● **Task requirements**
Transcribe the data below verbatim from the line with "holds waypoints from" to the line with "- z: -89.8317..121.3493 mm". Include both of those lines.
━━━ Provided information
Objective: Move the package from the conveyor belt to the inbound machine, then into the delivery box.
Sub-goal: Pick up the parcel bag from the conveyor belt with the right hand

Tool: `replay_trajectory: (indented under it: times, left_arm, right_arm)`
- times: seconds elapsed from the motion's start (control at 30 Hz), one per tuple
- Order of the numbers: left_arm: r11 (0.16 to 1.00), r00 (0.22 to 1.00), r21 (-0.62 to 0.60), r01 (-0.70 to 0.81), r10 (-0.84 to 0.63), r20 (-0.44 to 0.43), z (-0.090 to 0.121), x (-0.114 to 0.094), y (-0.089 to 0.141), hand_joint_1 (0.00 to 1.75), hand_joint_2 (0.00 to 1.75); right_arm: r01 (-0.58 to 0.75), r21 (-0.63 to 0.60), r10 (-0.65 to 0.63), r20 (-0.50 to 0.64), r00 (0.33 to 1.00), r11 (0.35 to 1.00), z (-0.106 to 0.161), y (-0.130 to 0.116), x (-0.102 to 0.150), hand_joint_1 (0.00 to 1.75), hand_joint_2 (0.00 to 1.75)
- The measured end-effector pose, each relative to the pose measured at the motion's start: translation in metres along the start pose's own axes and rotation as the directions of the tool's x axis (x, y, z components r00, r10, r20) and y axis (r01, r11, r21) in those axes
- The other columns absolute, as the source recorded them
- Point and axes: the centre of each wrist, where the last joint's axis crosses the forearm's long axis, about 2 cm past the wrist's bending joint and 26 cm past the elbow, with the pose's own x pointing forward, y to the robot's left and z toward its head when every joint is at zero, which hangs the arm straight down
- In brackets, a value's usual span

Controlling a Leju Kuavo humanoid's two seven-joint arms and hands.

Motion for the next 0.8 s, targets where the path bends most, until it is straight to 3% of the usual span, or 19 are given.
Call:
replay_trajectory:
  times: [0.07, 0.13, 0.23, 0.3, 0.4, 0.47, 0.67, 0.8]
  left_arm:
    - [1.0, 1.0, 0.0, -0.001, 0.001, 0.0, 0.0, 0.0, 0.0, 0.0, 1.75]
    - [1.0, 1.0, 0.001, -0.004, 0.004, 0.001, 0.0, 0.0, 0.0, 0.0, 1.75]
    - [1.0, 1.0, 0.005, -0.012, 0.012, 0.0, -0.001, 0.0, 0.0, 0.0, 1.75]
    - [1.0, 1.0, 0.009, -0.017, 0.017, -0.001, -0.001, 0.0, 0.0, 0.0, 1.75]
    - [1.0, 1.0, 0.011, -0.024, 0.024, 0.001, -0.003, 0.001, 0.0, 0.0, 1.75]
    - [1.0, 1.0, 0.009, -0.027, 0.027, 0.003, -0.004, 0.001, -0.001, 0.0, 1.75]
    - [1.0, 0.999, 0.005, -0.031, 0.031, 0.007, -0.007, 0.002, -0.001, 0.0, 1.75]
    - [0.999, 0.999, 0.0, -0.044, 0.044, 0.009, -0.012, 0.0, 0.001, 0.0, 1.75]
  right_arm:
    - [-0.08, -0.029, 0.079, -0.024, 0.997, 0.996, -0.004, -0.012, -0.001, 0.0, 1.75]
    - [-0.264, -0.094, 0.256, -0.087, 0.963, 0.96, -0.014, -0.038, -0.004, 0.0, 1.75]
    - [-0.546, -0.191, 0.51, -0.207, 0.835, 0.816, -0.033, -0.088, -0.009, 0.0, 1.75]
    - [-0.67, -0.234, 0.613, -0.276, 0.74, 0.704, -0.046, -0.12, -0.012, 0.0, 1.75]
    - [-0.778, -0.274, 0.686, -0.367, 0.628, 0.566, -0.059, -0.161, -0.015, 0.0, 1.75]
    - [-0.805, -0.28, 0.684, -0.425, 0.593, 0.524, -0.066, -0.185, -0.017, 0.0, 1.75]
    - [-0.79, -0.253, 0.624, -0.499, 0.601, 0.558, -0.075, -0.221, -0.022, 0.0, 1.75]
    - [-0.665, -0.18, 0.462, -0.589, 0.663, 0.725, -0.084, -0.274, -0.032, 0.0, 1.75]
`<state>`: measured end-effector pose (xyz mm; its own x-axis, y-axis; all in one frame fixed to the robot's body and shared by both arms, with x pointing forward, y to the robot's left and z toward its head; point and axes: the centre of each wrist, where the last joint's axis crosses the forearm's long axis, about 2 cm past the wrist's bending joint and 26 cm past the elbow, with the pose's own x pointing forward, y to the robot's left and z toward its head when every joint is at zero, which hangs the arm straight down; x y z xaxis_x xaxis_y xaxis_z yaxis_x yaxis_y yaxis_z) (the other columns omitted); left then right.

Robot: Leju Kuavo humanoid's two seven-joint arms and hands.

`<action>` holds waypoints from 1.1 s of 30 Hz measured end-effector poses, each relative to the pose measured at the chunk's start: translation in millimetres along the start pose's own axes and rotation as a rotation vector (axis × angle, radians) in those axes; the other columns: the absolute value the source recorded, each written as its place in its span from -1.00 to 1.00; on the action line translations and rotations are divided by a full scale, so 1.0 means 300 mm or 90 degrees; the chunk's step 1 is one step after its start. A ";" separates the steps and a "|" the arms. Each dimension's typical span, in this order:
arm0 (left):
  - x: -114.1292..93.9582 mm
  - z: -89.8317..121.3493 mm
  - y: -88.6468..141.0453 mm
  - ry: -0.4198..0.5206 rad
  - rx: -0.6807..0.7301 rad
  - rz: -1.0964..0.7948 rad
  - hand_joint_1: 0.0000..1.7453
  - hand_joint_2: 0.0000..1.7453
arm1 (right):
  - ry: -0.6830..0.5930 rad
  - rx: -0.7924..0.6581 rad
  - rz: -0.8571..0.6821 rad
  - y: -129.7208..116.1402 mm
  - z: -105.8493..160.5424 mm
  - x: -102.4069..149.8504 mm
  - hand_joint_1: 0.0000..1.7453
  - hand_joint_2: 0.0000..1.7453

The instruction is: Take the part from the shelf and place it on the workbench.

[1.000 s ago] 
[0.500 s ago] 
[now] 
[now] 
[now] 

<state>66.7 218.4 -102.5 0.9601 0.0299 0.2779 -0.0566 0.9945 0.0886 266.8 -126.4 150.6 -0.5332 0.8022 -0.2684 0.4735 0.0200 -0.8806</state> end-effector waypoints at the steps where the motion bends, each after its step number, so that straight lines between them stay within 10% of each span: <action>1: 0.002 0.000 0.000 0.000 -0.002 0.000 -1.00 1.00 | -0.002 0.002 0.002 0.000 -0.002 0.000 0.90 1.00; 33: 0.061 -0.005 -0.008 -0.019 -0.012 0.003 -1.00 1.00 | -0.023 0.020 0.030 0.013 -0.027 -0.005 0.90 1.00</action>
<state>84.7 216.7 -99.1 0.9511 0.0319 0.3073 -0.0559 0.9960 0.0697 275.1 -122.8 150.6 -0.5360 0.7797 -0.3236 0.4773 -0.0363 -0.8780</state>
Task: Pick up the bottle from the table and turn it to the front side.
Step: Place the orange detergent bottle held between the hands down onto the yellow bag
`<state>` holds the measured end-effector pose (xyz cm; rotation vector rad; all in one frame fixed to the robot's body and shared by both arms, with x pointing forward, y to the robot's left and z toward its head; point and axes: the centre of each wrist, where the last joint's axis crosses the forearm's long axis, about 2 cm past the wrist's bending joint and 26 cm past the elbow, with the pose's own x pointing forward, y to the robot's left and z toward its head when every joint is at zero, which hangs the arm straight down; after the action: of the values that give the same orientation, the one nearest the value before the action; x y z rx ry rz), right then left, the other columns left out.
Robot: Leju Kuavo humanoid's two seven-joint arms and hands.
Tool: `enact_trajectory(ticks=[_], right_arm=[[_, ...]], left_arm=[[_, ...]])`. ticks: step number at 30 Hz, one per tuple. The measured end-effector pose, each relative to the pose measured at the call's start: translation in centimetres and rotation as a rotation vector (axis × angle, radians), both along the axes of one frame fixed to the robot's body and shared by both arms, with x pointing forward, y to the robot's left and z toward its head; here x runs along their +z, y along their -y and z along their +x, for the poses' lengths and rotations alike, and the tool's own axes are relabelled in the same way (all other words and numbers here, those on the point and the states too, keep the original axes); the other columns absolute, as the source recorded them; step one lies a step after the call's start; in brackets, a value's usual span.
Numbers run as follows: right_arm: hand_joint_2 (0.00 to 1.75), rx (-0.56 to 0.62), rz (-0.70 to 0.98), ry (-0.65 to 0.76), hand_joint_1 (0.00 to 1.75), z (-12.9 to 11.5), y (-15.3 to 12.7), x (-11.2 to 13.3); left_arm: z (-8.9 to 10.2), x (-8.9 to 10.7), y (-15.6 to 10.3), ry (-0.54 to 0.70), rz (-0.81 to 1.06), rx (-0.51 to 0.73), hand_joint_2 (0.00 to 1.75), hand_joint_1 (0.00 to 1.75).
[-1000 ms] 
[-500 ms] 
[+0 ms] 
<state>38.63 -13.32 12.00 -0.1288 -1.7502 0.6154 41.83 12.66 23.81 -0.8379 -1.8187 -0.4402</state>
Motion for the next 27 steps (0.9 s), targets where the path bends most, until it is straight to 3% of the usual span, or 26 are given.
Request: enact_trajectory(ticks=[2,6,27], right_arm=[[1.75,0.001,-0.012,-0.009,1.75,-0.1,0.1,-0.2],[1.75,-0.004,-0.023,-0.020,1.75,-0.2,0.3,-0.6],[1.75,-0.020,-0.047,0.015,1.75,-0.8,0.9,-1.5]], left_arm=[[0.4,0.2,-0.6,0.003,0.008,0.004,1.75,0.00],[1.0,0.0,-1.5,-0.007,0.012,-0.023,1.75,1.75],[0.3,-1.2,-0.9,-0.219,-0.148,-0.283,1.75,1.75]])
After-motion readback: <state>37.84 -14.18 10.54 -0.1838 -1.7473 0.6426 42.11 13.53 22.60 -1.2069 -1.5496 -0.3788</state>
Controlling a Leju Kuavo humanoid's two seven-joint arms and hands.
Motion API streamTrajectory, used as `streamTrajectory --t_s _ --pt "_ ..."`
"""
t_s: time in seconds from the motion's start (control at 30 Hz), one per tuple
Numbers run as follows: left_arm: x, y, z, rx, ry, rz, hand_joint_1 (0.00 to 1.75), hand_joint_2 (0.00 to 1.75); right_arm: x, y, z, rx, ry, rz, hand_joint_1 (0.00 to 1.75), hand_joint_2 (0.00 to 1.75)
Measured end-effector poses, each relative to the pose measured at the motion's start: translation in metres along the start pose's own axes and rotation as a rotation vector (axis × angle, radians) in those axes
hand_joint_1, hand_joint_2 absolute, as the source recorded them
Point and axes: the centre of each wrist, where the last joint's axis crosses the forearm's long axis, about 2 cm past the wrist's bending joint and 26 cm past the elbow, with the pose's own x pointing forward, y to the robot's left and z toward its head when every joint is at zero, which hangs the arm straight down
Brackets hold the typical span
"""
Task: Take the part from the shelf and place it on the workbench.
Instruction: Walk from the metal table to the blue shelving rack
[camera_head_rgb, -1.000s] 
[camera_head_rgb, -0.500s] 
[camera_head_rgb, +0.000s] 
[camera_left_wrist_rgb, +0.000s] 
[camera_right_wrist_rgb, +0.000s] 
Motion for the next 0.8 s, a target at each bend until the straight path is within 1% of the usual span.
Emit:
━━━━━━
● **Answer space**
`<action>` holds waypoints from 1.1 s of 30 Hz measured end-effector poses, each relative to the pose measured at the chunk's start: translation in millimetres along the start pose's own axes and rotation as a rotation vector (axis × angle, radians) in those axes; the other columns: the absolute value the source recorded, each written as its place in its span from -1.00 to 1.00; on the action line translations and rotations are divided by a full scale, so 1.0 means 300 mm or 90 degrees; the chunk's step 1 is one step after its start. A ";" separates the steps and a "|" the arms. Each dimension's typical span, in this order:
arm0 (left):
  - x: -114.1292..93.9582 mm
  - z: -89.8317..121.3493 mm

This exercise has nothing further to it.